II. DES DROITS NATIONAUX BOULEVERSÉS LA JURISPRUDENCE DE LA COUR DE JUSTICE DE L'UNION EUROPÉENNE

A. UNE JURISPRUDENCE DRASTIQUEMENT LIMITATIVE

Dans ce contexte national déjà complexe, la jurisprudence de la Cour de justice de l'Union est venue depuis 2014 limiter drastiquement la conservation des données de trafic et de localisation par les États et l'accès à ces données par les enquêteurs. En substance, les règles posées par les juges de Luxembourg sont les suivantes :

la conservation générale et indifférenciée des données de trafic et de localisation ne peut être envisagée qu'en cas de menace grave, réelle ou prévisible, pour la sécurité nationale de l'État concerné ; dans une telle hypothèse, l'accès aux données concernées n'est possible qu'aux fins de lutte contre la menace précitée ;

- l'accès, hors menace grave, aux données de trafic et de localisation n'est possible que pour la « criminalité grave » et sous la forme d'un quick freeze (ou « injonction de conservation rapide ») ou d'une conservation ciblée fondée, notamment, sur des critères géographiques ;

pour la délinquance ordinaire, aucun accès aux données de trafic et de localisation n'est possible, sauf dans des cas - sur lesquels la jurisprudence de la Cour pourrait être en train d'évoluer à la suite d'une question préjudicielle liée aux compétences de l'ex-Hadopi française - liés aux infractions exclusivement commises en ligne et lorsque leur exploitation est le seul moyen d'identifier l'auteur.

Ces positions ont été abondamment commentées, et souvent contestées, pour deux motifs : d'une part, fondées sur la Charte des droits fondamentaux de l'Union européenne, elles donnent une portée inédite aux droits définis par la Charte, qui s'imposent sans conciliation avec d'autres impératifs de même niveau ; d'autre part, elles constituent pour beaucoup une immixtion dans les prérogatives exclusives des États membres, la sécurité publique et la matière pénale étant exclues du périmètre des compétences de l'Union.

B. EN EUROPE, DES ÉTATS DÉBOUSSOLÉS, UNE UNION DÉSTABILISÉE

La jurisprudence de la Cour a eu deux conséquences majeures à travers l'Europe.

Au niveau des États membres, les tentatives nombreuses de mise en conformité vis-à-vis du droit de l'Union ont été toujours fastidieuses et souvent infructueuses.

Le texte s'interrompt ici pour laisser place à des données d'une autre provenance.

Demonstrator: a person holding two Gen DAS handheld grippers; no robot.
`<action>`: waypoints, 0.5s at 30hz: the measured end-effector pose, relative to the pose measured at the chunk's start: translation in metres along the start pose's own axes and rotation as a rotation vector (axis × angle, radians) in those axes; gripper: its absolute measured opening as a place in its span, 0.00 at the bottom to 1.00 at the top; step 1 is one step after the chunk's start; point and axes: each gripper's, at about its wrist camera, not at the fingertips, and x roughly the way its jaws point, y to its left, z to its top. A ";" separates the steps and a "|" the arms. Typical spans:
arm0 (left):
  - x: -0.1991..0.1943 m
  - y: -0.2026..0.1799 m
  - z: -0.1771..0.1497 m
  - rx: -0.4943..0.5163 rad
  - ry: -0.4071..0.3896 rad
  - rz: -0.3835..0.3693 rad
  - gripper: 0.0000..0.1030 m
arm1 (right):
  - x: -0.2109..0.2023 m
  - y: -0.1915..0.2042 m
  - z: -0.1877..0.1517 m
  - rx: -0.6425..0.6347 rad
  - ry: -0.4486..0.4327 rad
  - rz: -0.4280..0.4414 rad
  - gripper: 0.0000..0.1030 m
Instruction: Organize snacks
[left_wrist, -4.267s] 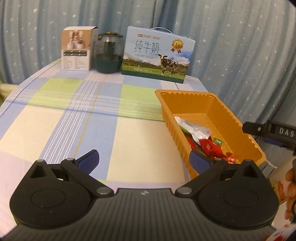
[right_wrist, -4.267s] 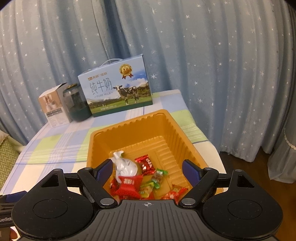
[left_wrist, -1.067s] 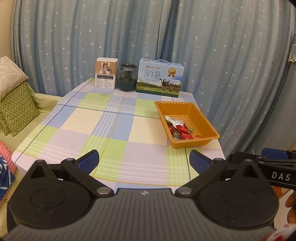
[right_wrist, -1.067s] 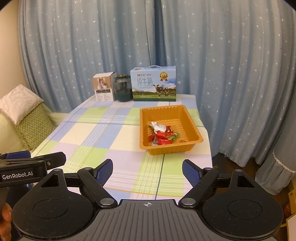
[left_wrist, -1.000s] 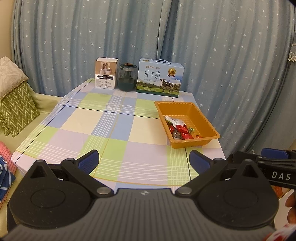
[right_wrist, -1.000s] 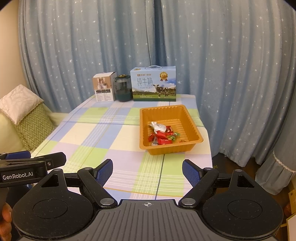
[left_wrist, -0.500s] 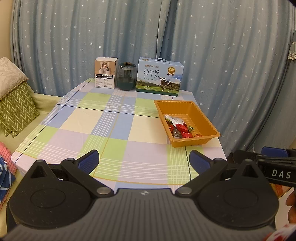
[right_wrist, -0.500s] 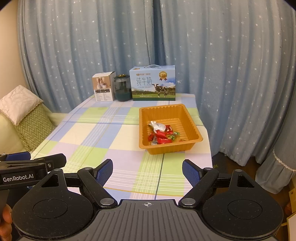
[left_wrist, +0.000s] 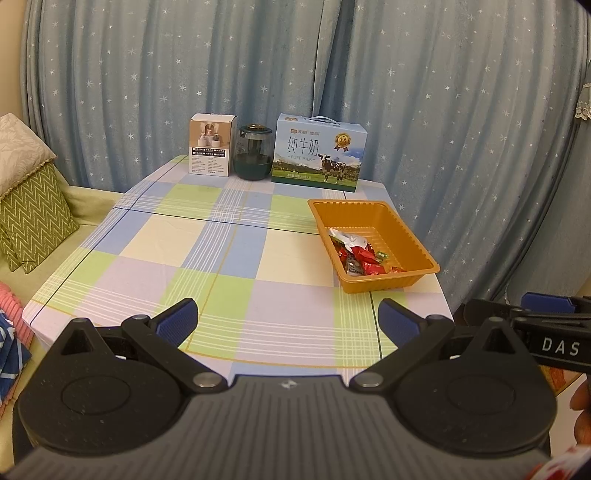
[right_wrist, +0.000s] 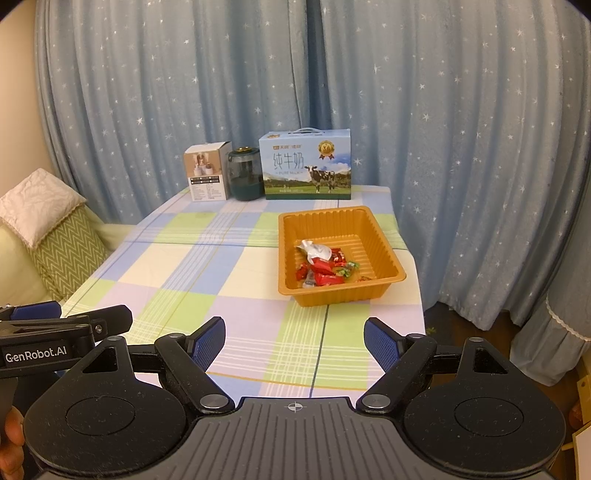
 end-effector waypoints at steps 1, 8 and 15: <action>0.000 0.000 0.000 0.000 0.000 0.000 1.00 | 0.000 0.000 0.000 -0.001 0.001 0.001 0.79; 0.000 0.001 -0.001 0.000 0.001 0.000 1.00 | 0.000 0.000 0.000 -0.001 0.001 0.001 0.79; 0.000 0.001 -0.003 -0.001 0.000 0.000 1.00 | 0.001 -0.001 0.000 0.000 0.001 0.001 0.79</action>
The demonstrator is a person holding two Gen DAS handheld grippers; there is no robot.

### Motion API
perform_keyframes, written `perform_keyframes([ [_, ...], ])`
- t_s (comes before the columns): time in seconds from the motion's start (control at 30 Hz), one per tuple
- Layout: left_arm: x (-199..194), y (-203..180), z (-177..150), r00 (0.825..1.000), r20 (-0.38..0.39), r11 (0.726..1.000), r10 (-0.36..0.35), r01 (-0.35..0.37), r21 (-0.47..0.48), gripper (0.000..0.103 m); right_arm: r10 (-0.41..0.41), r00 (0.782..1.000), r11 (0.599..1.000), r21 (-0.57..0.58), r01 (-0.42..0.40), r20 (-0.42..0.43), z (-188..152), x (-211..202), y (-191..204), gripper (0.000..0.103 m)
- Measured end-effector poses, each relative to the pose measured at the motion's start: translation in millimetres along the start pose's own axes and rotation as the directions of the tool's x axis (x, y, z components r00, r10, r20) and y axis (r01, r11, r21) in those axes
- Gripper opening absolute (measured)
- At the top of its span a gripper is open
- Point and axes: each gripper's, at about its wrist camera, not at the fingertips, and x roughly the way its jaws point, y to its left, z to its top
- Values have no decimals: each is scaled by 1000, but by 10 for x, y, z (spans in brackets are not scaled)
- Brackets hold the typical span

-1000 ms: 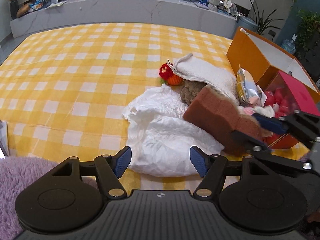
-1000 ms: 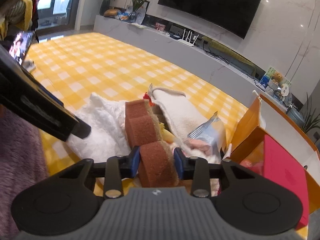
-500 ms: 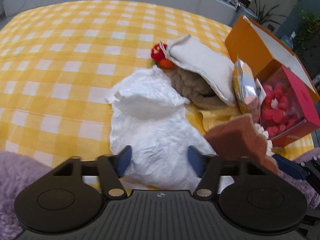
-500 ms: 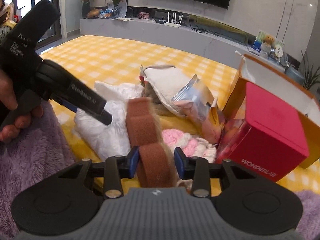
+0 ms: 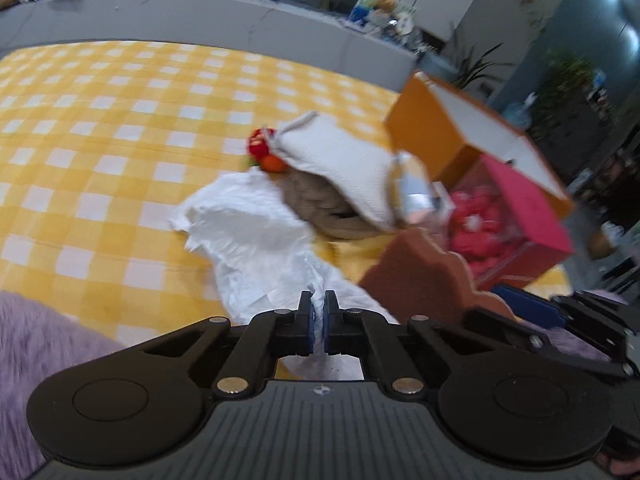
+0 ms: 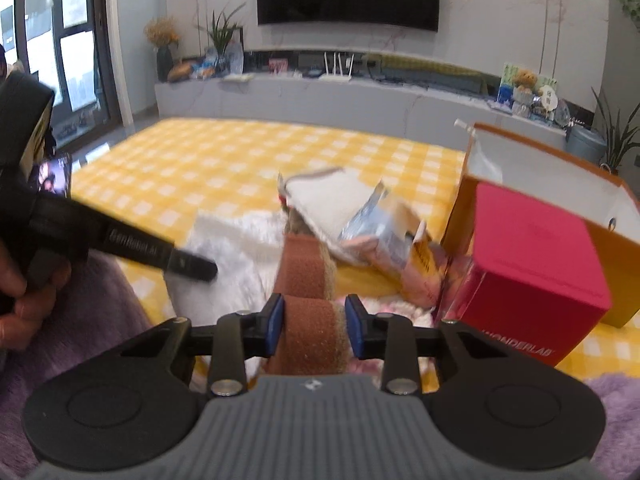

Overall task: Organize soft objects
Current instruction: 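Grasp the crumpled white cloth with the left tool while the right tool holds the sponge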

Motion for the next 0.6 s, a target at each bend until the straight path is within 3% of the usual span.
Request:
perform_keyframes([
  [0.13, -190, -135, -55, 1000, 5, 999, -9, 8, 37, 4, 0, 1000, 1000, -11, 0, 25, 49, -149, -6, 32],
  [0.27, -315, -192, -108, 996, -20, 994, 87, -86, 60, 4, -11, 998, 999, -49, 8, -55, -25, -106, 15, 32],
  [0.43, -628, -140, -59, 994, 113, 1000, 9, -7, -24, 4, -27, 997, 999, -19, 26, -68, -116, -134, -48, 33],
  [0.6, -413, -27, 145, 990, 121, 997, 76, -71, -42, 4, 5, 996, 1000, -16, -7, -86, -100, -24, -34, 34],
])
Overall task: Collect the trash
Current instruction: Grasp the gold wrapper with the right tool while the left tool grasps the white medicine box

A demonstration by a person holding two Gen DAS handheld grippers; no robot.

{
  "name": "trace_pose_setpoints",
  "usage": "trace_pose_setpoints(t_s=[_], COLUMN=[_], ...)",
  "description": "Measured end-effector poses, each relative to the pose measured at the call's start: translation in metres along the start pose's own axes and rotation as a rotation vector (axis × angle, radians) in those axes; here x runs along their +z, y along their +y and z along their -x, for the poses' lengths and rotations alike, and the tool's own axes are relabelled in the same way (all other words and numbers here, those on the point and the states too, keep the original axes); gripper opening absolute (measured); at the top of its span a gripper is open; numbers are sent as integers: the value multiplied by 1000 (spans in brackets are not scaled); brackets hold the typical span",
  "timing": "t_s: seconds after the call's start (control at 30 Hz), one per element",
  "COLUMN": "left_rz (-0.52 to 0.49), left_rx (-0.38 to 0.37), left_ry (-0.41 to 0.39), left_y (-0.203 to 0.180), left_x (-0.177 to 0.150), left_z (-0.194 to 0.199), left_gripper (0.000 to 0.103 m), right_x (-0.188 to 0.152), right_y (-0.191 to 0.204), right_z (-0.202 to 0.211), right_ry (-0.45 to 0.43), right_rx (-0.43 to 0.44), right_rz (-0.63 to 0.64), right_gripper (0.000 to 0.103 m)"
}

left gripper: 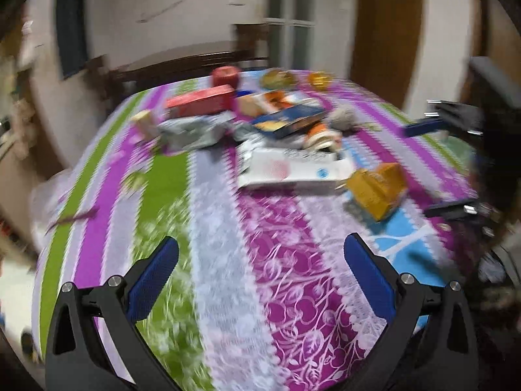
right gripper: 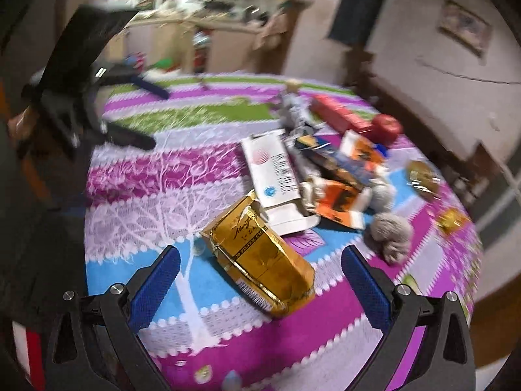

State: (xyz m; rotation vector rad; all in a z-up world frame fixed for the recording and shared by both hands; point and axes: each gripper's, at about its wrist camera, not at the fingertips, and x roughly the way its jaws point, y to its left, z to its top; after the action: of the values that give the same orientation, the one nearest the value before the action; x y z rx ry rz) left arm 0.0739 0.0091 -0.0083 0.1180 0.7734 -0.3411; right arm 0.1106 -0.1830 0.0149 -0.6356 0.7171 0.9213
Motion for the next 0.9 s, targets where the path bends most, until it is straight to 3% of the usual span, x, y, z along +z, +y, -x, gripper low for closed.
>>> trace_pose_setpoints(t_s=[0.2,0.37,0.57,0.77,0.9], left_rz=[-355,-597,-656,-665,-684], left_rx=[-196,-313,-388,-505,-503], left_ry=[-38,-41,17,87,125], left_y=[-1,-14,-10,-1,1], left_x=[25,54,72,73,74], left_z=[-10,-35,-78,-95,-109], left_gripper=[98,98,95,79,78], right_x=[7,5,4,5,6], right_y=[-3,0,-2,-10,-10], right_z=[-28,-46,-54,-52,-54], right_ry=[114,174,164,145,144], right_rx=[164,202,234,254,266], right_rz=[137,175,131,103,100], right_gripper=[99,92,80,73,71])
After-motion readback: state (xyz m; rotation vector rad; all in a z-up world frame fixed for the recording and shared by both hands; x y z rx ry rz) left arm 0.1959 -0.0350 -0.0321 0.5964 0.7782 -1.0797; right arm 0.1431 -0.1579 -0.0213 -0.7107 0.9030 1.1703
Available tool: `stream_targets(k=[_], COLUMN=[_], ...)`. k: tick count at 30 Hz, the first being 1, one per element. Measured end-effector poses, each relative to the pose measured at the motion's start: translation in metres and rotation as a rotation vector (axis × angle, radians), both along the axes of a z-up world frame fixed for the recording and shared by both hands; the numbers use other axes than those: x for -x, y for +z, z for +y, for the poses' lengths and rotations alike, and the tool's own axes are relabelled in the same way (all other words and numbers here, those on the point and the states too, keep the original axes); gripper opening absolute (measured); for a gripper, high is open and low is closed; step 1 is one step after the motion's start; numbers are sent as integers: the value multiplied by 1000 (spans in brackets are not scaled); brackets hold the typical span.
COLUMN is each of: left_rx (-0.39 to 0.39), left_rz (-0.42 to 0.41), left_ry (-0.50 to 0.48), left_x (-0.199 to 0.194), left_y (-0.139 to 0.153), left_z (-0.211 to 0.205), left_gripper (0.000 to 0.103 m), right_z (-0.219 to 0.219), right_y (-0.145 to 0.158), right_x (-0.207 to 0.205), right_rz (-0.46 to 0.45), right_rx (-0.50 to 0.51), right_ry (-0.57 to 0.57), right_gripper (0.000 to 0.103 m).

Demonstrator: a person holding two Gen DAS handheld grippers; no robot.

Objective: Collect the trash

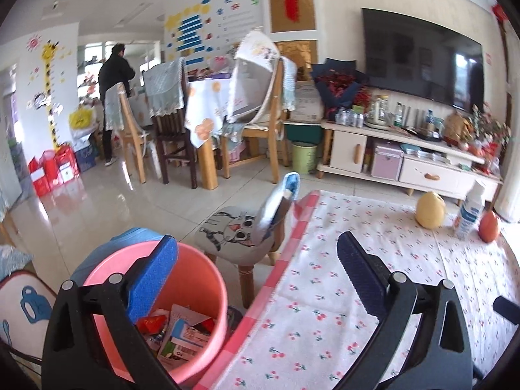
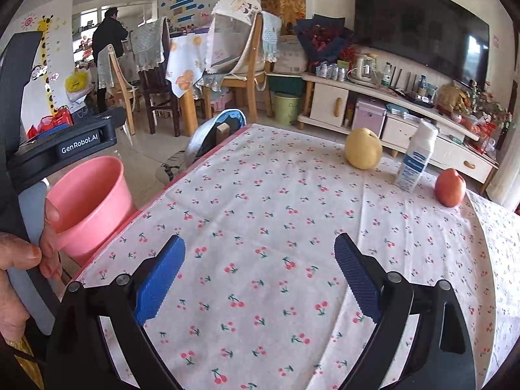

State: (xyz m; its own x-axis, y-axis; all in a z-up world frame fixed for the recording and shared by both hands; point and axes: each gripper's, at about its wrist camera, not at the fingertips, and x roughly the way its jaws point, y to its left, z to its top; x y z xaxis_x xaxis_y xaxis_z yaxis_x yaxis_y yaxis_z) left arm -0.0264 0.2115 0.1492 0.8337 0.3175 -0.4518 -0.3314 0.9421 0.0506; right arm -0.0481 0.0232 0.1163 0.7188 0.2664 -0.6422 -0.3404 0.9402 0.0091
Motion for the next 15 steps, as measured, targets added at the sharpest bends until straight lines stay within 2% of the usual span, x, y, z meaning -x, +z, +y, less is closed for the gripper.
stream_targets(k=[5,15], left_rx=[-35,-24], left_rz=[8,21], left_ry=[-87,-243], left_x=[11,58], left_y=[-1,-2], left_z=[-37,-104], left_gripper=[99,99], right_z=[-44,-113], right_y=[3,9], right_x=[19,68], right_rz=[-13,-60], right_rx=[-13,-12], right_ry=[-84,-236], right_gripper=[92,92])
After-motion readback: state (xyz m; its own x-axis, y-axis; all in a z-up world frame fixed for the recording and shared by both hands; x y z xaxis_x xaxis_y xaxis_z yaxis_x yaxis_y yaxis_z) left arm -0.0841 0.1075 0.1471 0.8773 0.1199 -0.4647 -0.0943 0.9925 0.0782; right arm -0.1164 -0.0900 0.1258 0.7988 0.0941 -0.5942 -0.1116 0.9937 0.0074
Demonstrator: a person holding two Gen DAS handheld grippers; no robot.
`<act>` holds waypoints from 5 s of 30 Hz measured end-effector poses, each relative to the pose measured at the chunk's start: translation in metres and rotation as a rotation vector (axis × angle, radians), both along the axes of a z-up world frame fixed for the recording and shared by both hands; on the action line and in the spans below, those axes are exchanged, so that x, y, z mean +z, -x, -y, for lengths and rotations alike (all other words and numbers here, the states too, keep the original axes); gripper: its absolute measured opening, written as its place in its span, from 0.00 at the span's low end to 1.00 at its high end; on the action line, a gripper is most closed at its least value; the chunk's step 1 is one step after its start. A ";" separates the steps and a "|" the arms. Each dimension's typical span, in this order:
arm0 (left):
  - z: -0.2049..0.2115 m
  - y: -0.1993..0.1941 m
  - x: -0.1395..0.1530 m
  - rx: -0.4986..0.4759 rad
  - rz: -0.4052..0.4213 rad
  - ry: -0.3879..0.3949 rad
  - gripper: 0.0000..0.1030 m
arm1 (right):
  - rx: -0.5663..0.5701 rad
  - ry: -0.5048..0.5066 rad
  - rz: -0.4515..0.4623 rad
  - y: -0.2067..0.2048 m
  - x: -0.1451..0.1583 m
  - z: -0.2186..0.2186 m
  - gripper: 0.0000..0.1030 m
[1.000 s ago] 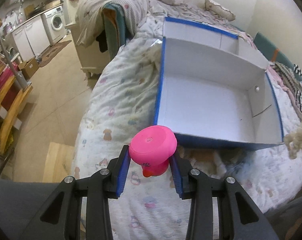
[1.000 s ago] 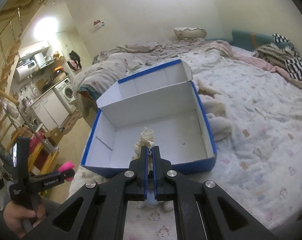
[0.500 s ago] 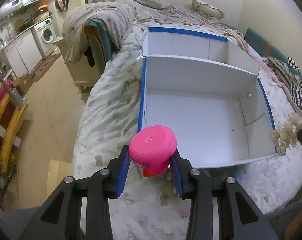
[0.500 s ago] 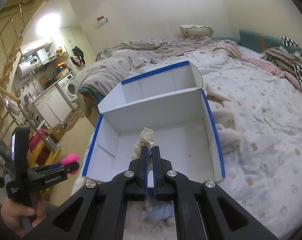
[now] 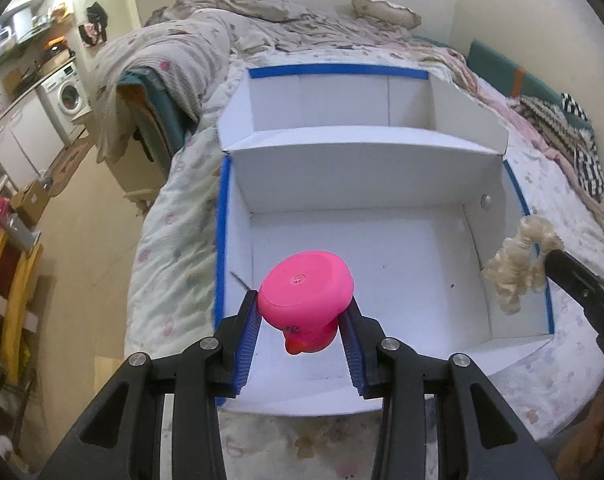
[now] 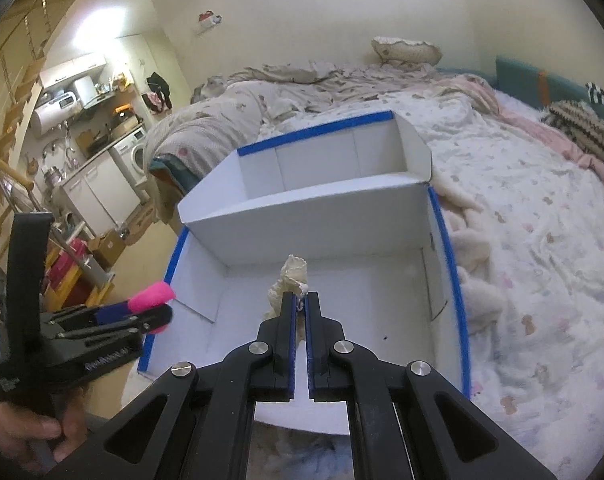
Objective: Organize soft objects
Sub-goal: 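Lift the pink toy with the left tool over the box while the right tool carries the scrunchie there, then open the left tool to drop the pink toy while the right tool releases the scrunchie into the box, then move both tools back out to the items beside the box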
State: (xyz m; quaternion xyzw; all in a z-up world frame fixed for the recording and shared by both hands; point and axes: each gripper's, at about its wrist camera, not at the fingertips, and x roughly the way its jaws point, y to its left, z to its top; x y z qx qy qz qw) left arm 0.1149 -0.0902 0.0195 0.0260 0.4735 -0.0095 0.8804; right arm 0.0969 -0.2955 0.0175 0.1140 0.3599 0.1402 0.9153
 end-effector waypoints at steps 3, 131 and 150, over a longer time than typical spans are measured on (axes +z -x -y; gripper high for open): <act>0.006 -0.009 -0.011 -0.009 -0.019 -0.010 0.34 | 0.001 0.012 -0.026 -0.007 -0.013 -0.002 0.06; -0.066 0.067 -0.096 0.188 -0.211 0.180 0.70 | -0.132 -0.099 -0.396 0.048 -0.080 0.043 1.00; -0.016 0.037 -0.159 0.153 -0.426 0.212 0.10 | -0.162 -0.129 -0.531 0.035 -0.114 0.059 1.00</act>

Alors que certains États ont vu « tomber » leur régime de conservation, d'autres ont tenté de mettre en place une conservation ciblée (le ciblage atteignant dans certains cas, comme en Belgique, la quasi-intégralité du territoire national). Ces initiatives ne semblent pas avoir donné satisfaction aux autorités nationales concernées, attestant du caractère peu opérationnel des exigences posées par la CJUE et, parmi les régimes de conservation ciblée instaurés par nos voisins européens, aucun ne semble suffisamment délimité pour surmonter la rigueur des arrêts de la Cour.

Au niveau de l'Union européenne, la jurisprudence de la CJUE est venue ajouter des perturbations dans un processus décisionnel déjà difficile au vu des divergences récurrentes d'appréciation entre le Conseil, la Commission et le Parlement européen en ce qui concerne le juste équilibre entre la protection des données personnelles et la prévention et la répression des infractions pénales. Si certaines réglementations ont abouti après de longues et difficiles négociations, à l'instar du « paquet » e-evidence sur les preuves numériques, d'autres textes semblent durablement à l'arrêt. En particulier, les discussions restent en suspens sur le futur règlement e-privacy 2, qui doit impérativement être adopté pour rendre le cadre issu de la directive e-privacy de 2002 conforme au RGPD et, dans le même temps, exclure l'application du texte « aux activités menées par les autorités compétentes à des fins de prévention et de détection des infractions pénales ».

Par ailleurs, un groupe d'experts de haut niveau baptisé ADELE (access to data for effective law enforcement) a été créé sous la présidence suédoise de l'Union, témoignant de la volonté de nombreux États membres de réévaluer les contraintes générées par les arrêts de la CJUE et de proposer un nouveau cadre de réflexion.